• _Work instructions_: Going line by line through the listing, how many lines hold "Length"? State nothing but the number.

• _Material provided_:
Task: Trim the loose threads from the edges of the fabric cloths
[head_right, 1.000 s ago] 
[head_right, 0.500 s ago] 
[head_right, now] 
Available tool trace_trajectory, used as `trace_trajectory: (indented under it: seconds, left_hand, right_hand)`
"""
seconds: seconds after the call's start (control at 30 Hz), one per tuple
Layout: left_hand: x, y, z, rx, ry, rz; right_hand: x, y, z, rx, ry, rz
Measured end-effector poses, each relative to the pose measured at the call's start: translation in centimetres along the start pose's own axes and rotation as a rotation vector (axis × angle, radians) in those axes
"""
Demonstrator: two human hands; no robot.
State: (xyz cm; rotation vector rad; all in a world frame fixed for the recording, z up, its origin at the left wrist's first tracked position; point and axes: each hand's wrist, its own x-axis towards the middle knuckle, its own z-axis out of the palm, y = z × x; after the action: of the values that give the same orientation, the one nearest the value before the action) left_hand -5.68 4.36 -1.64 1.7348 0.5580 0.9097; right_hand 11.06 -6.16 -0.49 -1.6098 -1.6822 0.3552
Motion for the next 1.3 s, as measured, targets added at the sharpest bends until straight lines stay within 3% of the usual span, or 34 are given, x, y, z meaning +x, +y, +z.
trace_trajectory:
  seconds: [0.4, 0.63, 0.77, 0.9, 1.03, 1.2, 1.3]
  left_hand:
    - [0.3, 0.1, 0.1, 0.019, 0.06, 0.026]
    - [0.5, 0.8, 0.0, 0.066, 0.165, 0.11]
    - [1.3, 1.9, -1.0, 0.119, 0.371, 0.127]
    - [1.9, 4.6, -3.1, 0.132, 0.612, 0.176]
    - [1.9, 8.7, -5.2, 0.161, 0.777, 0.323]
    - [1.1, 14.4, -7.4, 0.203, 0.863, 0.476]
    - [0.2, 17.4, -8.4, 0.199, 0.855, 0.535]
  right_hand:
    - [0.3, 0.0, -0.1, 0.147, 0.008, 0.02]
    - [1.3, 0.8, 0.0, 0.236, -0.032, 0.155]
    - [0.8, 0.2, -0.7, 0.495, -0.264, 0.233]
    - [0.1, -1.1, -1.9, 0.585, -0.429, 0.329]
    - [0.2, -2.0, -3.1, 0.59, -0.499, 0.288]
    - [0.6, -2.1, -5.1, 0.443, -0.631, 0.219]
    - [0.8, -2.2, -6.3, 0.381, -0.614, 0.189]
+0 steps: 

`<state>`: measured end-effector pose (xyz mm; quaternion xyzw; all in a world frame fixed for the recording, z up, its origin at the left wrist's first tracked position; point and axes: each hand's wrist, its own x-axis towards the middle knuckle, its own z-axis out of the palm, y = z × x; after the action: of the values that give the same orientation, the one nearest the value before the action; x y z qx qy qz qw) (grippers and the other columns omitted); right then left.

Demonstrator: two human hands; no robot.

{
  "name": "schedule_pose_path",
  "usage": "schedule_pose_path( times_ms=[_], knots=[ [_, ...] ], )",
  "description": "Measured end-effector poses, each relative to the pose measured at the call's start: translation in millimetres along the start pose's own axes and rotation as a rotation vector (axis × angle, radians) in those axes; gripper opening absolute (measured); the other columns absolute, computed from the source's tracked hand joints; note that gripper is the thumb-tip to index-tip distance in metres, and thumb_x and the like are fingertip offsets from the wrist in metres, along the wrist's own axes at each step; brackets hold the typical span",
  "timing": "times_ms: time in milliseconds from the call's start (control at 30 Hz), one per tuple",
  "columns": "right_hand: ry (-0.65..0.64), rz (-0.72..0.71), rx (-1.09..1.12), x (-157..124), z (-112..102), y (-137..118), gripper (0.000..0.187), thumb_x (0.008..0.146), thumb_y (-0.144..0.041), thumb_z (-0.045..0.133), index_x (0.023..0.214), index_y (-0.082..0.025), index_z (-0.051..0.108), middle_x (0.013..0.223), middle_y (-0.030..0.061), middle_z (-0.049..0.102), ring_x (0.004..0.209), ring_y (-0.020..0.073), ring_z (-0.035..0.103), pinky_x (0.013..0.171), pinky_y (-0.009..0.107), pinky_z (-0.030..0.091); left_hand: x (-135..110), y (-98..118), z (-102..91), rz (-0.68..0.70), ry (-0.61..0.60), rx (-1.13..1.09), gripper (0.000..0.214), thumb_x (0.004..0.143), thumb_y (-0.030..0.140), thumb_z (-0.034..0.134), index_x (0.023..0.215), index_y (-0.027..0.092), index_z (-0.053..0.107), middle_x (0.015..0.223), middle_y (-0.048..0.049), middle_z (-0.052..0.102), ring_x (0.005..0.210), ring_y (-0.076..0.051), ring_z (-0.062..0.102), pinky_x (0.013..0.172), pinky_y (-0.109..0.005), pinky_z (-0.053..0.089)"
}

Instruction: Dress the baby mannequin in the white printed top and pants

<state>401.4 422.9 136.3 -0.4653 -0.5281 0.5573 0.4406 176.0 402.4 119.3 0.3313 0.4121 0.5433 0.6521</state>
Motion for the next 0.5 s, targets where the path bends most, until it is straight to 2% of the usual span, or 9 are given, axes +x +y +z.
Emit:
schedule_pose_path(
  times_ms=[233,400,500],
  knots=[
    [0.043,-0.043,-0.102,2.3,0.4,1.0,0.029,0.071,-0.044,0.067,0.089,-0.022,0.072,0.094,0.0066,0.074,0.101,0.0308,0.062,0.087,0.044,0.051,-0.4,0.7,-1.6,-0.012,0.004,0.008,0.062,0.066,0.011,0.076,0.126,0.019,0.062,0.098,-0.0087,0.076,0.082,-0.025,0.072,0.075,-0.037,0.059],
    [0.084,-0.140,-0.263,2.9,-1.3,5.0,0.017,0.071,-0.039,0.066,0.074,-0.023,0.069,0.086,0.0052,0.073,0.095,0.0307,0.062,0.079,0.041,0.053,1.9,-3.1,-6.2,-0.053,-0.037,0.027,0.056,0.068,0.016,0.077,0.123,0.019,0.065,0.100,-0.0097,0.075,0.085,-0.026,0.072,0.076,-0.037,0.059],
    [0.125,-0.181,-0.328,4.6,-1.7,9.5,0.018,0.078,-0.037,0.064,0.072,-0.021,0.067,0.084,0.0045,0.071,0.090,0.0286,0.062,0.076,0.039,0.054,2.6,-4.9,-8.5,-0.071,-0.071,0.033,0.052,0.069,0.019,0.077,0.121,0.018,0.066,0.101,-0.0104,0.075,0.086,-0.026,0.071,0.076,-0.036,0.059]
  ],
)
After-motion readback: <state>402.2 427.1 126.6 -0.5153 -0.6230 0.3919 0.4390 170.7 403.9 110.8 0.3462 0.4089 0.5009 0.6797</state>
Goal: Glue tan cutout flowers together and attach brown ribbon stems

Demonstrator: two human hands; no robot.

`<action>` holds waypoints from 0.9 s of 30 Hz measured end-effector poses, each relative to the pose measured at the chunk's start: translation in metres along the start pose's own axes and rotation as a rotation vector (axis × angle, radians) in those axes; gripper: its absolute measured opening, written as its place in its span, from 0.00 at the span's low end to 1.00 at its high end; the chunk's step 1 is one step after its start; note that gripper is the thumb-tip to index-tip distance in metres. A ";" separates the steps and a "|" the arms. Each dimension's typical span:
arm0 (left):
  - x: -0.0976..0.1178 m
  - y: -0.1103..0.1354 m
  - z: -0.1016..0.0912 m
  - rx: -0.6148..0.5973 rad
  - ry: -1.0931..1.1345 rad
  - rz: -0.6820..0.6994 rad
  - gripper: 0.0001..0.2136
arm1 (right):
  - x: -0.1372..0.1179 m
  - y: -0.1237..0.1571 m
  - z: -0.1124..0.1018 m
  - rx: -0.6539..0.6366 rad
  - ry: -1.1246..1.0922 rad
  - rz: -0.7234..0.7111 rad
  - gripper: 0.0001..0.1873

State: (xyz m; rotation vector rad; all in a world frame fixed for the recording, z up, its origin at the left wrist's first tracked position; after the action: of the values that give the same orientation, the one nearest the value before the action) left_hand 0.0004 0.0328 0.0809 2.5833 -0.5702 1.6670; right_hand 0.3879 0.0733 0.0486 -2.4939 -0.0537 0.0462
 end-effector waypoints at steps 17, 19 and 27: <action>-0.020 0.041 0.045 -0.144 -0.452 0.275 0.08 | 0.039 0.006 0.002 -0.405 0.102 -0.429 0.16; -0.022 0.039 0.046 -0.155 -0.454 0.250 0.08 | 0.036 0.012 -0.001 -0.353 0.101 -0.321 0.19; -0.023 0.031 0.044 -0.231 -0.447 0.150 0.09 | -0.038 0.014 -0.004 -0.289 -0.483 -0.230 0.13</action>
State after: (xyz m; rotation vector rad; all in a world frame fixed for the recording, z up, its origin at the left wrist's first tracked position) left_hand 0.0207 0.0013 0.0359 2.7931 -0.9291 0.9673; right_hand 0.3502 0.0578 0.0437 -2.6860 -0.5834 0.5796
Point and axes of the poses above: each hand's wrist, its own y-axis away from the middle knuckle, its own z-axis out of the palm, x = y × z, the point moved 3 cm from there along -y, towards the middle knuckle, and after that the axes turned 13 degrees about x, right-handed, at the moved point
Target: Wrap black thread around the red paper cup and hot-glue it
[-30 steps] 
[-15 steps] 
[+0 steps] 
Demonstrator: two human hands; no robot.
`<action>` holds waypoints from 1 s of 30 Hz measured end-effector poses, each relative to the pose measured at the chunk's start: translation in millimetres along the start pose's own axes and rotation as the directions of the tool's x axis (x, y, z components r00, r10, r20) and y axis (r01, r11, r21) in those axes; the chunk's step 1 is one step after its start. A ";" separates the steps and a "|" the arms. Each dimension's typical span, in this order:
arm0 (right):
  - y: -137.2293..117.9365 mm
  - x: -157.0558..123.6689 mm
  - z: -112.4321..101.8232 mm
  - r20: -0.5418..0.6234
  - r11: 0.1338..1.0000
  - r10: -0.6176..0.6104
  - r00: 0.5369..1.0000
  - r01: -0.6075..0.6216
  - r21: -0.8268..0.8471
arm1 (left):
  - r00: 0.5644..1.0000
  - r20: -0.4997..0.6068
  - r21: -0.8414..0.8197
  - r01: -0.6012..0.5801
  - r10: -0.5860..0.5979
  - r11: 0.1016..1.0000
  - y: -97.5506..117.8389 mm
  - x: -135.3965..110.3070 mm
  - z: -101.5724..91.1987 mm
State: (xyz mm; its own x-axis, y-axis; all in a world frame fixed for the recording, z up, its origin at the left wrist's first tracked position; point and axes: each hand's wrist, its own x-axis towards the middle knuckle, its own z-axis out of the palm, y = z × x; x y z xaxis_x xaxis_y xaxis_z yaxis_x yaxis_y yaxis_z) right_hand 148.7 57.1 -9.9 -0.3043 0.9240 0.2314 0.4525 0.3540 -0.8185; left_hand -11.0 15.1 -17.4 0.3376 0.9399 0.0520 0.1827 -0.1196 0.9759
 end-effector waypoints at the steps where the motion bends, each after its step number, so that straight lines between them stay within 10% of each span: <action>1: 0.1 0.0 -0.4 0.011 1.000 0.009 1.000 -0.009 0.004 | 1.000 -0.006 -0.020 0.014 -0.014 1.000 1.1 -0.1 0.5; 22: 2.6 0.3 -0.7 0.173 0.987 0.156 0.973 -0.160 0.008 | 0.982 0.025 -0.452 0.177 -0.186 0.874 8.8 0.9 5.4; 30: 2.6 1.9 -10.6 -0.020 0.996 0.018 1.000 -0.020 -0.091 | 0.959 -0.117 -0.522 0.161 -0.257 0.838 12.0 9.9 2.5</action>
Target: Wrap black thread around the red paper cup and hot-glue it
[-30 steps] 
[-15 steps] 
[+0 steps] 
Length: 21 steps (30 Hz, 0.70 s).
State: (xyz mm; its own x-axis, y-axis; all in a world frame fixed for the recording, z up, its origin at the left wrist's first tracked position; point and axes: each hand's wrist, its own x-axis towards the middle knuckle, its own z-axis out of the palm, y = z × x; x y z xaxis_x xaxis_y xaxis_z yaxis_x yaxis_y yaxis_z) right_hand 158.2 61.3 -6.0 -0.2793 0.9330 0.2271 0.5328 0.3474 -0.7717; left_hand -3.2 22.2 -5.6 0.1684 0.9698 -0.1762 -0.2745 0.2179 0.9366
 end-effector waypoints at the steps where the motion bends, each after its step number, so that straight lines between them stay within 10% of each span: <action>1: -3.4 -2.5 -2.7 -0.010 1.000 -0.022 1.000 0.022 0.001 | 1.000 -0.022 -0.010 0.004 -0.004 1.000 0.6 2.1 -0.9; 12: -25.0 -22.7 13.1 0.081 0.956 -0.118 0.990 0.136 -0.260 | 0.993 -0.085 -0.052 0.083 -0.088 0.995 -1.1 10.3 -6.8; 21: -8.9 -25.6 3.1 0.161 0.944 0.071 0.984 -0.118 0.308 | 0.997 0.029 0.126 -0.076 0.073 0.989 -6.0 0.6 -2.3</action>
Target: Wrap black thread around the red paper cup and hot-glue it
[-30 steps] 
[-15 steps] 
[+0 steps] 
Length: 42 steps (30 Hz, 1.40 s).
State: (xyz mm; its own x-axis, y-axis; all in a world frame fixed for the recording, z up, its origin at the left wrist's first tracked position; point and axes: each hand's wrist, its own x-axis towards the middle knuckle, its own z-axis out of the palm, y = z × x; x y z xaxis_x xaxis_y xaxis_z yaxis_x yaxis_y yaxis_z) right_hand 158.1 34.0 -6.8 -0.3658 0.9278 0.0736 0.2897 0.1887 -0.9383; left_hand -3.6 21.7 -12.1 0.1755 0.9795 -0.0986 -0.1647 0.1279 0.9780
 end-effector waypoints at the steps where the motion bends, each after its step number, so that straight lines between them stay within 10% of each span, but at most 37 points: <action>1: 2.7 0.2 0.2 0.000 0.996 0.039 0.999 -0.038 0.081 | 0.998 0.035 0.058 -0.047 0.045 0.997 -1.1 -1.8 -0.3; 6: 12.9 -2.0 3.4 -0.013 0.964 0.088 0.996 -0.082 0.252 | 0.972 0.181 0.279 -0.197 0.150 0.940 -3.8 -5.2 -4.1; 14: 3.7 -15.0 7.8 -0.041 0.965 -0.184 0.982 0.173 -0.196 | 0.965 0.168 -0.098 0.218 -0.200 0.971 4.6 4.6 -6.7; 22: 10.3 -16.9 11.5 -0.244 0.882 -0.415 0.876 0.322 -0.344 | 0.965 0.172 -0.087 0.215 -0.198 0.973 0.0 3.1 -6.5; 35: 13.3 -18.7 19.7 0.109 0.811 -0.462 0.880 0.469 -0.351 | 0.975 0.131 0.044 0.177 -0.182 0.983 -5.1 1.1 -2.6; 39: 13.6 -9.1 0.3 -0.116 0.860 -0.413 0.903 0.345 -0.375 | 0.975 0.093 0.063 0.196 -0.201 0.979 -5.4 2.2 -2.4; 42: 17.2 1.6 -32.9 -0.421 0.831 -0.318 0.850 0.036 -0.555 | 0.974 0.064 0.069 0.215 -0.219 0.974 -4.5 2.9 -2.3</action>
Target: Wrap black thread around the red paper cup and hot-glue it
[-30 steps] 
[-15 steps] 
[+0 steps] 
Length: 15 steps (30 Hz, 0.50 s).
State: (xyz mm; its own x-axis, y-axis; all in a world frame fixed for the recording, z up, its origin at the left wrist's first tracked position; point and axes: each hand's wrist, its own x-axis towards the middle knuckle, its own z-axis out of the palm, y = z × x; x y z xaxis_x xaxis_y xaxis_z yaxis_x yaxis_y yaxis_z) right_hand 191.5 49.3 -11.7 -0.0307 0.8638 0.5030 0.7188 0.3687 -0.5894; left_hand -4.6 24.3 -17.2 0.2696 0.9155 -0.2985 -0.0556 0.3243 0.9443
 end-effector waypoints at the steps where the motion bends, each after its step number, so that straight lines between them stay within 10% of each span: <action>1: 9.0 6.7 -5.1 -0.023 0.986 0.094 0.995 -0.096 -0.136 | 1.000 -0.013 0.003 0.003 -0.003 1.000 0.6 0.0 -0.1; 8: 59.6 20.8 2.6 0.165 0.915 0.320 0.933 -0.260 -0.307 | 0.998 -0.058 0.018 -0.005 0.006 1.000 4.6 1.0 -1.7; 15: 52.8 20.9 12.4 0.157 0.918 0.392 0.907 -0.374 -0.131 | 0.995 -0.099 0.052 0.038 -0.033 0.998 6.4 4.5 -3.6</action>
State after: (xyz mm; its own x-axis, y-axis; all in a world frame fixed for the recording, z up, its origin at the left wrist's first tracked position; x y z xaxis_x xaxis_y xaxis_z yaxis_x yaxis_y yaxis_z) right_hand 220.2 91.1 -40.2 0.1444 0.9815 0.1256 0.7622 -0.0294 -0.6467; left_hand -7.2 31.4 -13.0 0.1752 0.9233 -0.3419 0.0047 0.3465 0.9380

• _Solution_: 3